The legal answer is yes, but only inside a defined personal-use framework.
The cleanest state-level answer is simple: New York allows adults 21 and older to grow cannabis at home for personal use. OCM says the adult-use limit is up to six plants per person, capped at 12 plants per household, even if more than two adults live there. OCM also says plants must be kept in a secure place and not be accessible to anyone under 21. That is the core baseline most readers actually mean when they ask this question.
The next part matters just as much. Homegrown cannabis is still supposed to stay in the personal-use lane. OCM's home-cultivation guidance and landlord guidance both draw bright lines around sale and other misuse. This site stays conservative and treats home cultivation as personal-use cultivation, not as a side-door commercial model. That is why ColaXpress keeps legal pages narrow and links the rest of the workflow outward instead of pretending the law is a mood board.

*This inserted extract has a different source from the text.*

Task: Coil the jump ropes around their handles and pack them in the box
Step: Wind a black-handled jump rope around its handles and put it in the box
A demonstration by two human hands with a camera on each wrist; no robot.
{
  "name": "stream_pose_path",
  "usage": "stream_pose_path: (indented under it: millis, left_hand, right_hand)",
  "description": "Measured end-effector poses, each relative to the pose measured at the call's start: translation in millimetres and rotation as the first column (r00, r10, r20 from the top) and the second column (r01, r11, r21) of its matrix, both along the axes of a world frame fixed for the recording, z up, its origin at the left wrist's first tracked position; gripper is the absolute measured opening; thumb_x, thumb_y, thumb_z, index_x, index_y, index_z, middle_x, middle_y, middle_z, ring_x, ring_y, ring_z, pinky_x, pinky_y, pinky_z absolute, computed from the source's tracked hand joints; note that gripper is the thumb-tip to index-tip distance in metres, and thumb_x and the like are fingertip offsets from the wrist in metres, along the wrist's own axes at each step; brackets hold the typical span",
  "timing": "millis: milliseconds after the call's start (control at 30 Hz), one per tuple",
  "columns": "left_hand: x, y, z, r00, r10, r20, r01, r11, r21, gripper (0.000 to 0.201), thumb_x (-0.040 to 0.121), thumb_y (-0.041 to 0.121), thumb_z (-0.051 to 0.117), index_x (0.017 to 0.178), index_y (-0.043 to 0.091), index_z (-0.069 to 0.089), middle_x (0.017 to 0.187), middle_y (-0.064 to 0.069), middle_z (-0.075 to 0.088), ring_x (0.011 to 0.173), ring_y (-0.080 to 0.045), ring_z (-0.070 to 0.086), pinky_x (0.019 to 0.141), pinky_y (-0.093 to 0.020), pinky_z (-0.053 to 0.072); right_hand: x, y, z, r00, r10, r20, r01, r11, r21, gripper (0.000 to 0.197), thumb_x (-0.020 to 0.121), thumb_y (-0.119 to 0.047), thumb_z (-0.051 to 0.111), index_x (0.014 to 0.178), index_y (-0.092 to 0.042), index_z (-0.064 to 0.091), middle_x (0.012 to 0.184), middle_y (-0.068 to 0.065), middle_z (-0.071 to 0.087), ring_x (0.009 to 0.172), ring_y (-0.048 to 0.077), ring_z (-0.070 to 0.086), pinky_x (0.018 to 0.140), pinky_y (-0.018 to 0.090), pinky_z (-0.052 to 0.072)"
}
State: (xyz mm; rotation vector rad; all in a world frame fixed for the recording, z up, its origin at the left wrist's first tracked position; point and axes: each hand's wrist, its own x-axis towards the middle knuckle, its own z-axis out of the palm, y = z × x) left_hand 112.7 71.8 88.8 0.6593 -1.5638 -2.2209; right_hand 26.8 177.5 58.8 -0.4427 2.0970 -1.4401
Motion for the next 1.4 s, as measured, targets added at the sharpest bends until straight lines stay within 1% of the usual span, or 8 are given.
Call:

There is also a local-government layer. OCM's FAQ says that even if a municipality opted out of adult-use dispensaries or on-site consumption businesses, it still cannot restrict an adult's right to home cultivate adult-use cannabis. At the same time, OCM says municipalities may enact and enforce regulations related to home cultivation as long as they do not completely ban it. That means the state baseline matters first, but readers should still confirm local requirements before they build the room.